CLR cover

Problem 106: Compressing Suffix Arrays

\( \def\sa#1{\tt{#1}} \def\dd{\dot{}\dot{}} \)

Suffix arrays constitute a simple and space-economical data structure for indexing texts. In addition, there are many compressed versions of suffix arrays. The problem discusses one of them for compressing the array that stores the sorted (partial) list of suffixes (more precisely the partial rank array) of the concerned text. This shows an application of simple number theory.

Number-theoretic tools

A set $D\subseteq [0\dd t-1]$ is called a $t$-difference-cover if all elements of the interval are differences modulo $t$ of elements in $D$: $$[0\dd t-1]= \{(x-y) \bmod t \mid x,y\in D\}.$$ For example, the set $D=\{2,3,5\}$ is a $6$-difference-cover for the interval $[0\dd 6]$, since $1=3-2$, $2=5-3$, $3=5-2$, $4=3-5$ (mod $6$) and $5=2-3$ (mod $6$).

It is known that for every positive integer $t$ there is a $t$-difference-cover of size $O(\sqrt{t})$ and that the set can be constructed in time $O(\sqrt{t})$.

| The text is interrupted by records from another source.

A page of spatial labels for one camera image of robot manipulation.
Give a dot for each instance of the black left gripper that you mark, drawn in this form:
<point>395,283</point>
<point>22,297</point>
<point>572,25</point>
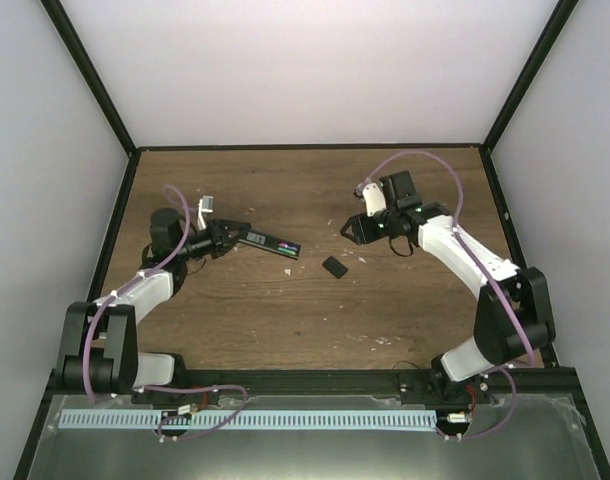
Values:
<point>220,238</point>

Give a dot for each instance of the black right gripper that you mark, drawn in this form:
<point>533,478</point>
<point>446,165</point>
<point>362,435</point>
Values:
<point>365,234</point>

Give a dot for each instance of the black battery compartment cover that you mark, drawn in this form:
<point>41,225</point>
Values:
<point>334,267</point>

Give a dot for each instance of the purple AAA battery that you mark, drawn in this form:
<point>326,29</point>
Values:
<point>289,245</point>

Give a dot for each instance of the black remote control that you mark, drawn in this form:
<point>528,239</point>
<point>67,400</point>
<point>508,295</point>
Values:
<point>267,243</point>

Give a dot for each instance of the green AAA battery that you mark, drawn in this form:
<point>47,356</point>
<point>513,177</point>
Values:
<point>288,251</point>

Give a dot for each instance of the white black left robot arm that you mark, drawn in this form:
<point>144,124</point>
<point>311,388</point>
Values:
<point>98,351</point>

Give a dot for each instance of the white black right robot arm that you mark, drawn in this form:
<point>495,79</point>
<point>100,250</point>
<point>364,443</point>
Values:
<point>514,316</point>

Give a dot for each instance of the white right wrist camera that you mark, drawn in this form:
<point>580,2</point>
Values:
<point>373,198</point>

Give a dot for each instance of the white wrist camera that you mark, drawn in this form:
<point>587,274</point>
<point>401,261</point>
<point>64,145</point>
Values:
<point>373,198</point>
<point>205,207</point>

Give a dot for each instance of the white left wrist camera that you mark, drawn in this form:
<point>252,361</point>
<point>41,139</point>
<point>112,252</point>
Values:
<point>205,207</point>

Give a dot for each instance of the light blue slotted cable duct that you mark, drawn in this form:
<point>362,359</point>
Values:
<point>381,420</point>

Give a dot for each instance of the black enclosure frame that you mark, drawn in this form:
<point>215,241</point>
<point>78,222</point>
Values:
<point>284,163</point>

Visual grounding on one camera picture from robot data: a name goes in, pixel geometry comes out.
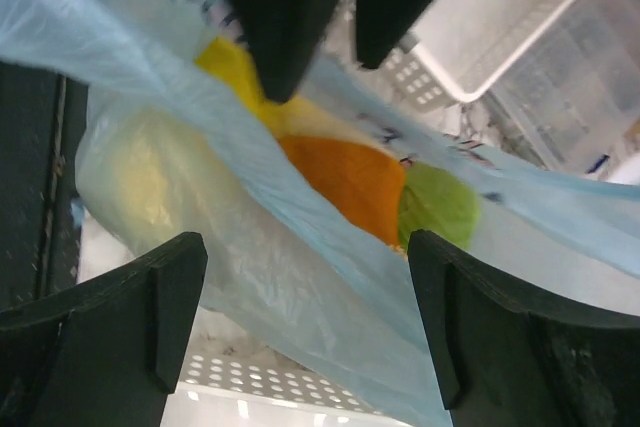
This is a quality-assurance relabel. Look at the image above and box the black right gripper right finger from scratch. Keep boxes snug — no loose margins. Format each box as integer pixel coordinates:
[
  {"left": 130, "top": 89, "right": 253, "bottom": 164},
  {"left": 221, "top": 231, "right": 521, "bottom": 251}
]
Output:
[{"left": 408, "top": 230, "right": 639, "bottom": 426}]

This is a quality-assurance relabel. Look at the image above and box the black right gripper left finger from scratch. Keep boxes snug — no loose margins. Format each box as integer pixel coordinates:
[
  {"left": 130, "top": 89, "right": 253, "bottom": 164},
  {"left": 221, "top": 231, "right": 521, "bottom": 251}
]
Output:
[{"left": 1, "top": 232, "right": 207, "bottom": 426}]

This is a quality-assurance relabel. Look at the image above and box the yellow lemon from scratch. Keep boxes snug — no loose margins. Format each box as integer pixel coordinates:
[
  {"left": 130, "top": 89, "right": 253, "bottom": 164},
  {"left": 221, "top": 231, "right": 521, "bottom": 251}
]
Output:
[{"left": 195, "top": 37, "right": 278, "bottom": 124}]

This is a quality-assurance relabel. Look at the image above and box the light blue plastic grocery bag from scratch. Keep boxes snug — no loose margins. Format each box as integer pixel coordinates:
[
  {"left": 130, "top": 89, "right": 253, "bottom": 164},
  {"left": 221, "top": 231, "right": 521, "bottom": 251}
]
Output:
[{"left": 1, "top": 0, "right": 639, "bottom": 426}]

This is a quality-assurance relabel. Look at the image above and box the white perforated plastic basket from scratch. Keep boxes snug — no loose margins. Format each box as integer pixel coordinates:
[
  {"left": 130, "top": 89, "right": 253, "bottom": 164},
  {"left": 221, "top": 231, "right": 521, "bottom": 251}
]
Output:
[{"left": 161, "top": 347, "right": 402, "bottom": 427}]

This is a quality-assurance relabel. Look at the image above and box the clear plastic organizer box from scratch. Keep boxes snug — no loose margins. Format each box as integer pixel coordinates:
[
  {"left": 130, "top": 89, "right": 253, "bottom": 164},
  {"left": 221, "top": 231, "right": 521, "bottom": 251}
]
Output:
[{"left": 479, "top": 11, "right": 640, "bottom": 183}]

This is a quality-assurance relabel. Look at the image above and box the green lettuce toy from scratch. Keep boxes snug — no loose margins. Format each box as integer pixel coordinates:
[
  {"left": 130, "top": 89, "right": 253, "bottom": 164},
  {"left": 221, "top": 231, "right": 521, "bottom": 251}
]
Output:
[{"left": 398, "top": 162, "right": 481, "bottom": 250}]

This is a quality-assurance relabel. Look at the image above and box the yellow cabbage toy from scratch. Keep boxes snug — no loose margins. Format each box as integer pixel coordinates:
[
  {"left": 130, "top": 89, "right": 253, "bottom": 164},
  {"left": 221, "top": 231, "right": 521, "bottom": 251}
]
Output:
[{"left": 78, "top": 110, "right": 233, "bottom": 254}]

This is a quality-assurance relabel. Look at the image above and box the orange bread slice toy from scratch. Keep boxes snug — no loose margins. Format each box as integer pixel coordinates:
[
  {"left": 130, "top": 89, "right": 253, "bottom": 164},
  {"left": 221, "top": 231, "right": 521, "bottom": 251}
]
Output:
[{"left": 279, "top": 135, "right": 406, "bottom": 248}]

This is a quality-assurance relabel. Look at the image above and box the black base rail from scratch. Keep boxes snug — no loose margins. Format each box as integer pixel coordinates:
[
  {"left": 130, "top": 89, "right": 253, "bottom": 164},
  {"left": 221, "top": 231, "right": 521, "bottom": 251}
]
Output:
[{"left": 1, "top": 63, "right": 88, "bottom": 310}]

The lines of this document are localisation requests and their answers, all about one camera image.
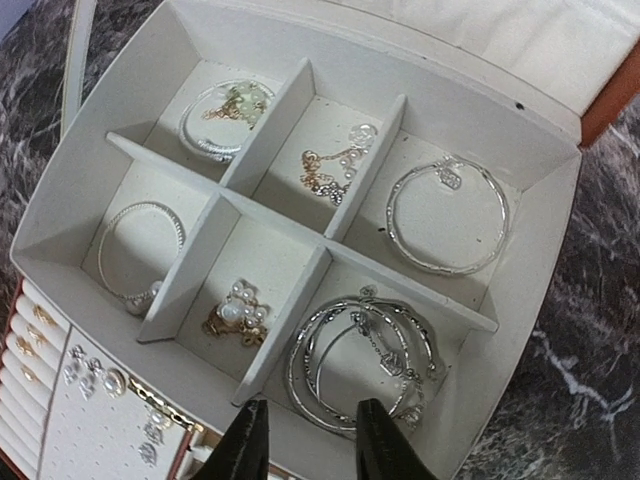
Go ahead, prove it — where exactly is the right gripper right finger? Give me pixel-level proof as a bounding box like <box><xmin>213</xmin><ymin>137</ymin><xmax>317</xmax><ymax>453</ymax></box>
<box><xmin>356</xmin><ymin>398</ymin><xmax>435</xmax><ymax>480</ymax></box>

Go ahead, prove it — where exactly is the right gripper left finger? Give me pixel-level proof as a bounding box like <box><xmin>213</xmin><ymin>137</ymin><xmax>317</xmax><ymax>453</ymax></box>
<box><xmin>192</xmin><ymin>400</ymin><xmax>269</xmax><ymax>480</ymax></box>

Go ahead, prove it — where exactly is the red jewelry tray insert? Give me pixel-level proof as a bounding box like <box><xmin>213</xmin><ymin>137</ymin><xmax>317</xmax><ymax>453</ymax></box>
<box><xmin>1</xmin><ymin>281</ymin><xmax>215</xmax><ymax>479</ymax></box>

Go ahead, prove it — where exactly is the red wooden jewelry box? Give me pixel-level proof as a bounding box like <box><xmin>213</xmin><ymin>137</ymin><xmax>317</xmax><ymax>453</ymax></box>
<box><xmin>8</xmin><ymin>0</ymin><xmax>640</xmax><ymax>480</ymax></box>

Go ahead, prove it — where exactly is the pile of silver bangles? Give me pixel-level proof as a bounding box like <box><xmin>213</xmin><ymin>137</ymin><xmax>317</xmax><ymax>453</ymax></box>
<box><xmin>285</xmin><ymin>285</ymin><xmax>446</xmax><ymax>437</ymax></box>

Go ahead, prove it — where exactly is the silver bangle with pearls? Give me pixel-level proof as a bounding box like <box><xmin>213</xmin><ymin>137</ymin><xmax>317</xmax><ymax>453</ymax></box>
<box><xmin>94</xmin><ymin>201</ymin><xmax>186</xmax><ymax>317</ymax></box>

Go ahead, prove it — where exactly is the silver bangle with charm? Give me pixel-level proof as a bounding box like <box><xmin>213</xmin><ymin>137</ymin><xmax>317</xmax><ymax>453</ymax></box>
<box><xmin>385</xmin><ymin>155</ymin><xmax>511</xmax><ymax>276</ymax></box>

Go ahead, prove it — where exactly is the gold pearl flower bracelet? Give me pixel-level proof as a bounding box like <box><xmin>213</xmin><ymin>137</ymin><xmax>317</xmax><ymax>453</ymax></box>
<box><xmin>200</xmin><ymin>279</ymin><xmax>274</xmax><ymax>351</ymax></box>

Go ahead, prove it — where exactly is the gold pearl chain bracelet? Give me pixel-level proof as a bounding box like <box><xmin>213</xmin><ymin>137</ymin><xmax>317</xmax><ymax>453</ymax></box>
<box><xmin>299</xmin><ymin>122</ymin><xmax>376</xmax><ymax>207</ymax></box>

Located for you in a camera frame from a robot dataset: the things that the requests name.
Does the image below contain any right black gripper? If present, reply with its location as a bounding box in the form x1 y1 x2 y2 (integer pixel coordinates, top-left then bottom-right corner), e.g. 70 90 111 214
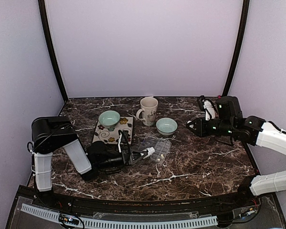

A set $\mathcal{S}(t)\subseteq [1\dd n]$ is called a $t$-cover of the interval $[1\dd n]$ if both $|\mathcal{S}(t)| = O(\frac{n}{\sqrt{t}})$ and there is a constant-time computable function $$h: [1..n-t] \times [1..n-t]\, \rightarrow \,[0..t]$$ that satisfies $$0\le h(i,j)\le t \mbox{ and } i+h(i,j), j+h(i,j)\in \mathcal{S}(t).$$ A $t$-cover can be obtained from a $t$-difference-cover ${\mathcal{D}}$ (of the interval $[0\dd t-1]$) by setting $\mathcal{S}(t) = \{i\in [1\dd n] \mid i \bmod t \in {\mathcal{D}}\}$. The following fact is known.

Fact

For each $t\le n$ a $t$-cover $\mathcal{S}(t)$ can be constructed in time $O(\frac{n}{\sqrt{t}})$.

Show that the sorted partial list of suffixes of a text of length $n$ can be represented in only $O(n^{3/4})$ amount of memory space and can still allow comparison of any two suffixes in $O(\sqrt{n})$ time.
Use the notion of $t$-covers on intervals of integers.

References

  • S. Burkhardt and J. Kärkkäinen. Fast lightweight suffix array construction and checking. In R. A. Baeza-Yates, E. Chávez, and M. Crochemore, editors, Combinatorial Pattern Matching, CPM 2003, volume 2676 of LNCS, pages 55-69. Springer, 2003.
  • P. Ferragina and G. Manzini. Indexing compressed text. J. ACM, 52(4):552-581, 2005.
  • M. Maekawa. A $\sqrt{N}$ algorithm for mutual exclusion in decentralized systems. ACM Transactions on Computer Systems, 3(2):145-159, 1985.
  • E. Ohlebusch. Bioinformatics Algorithms. Oldenbusch Verlag, 2013.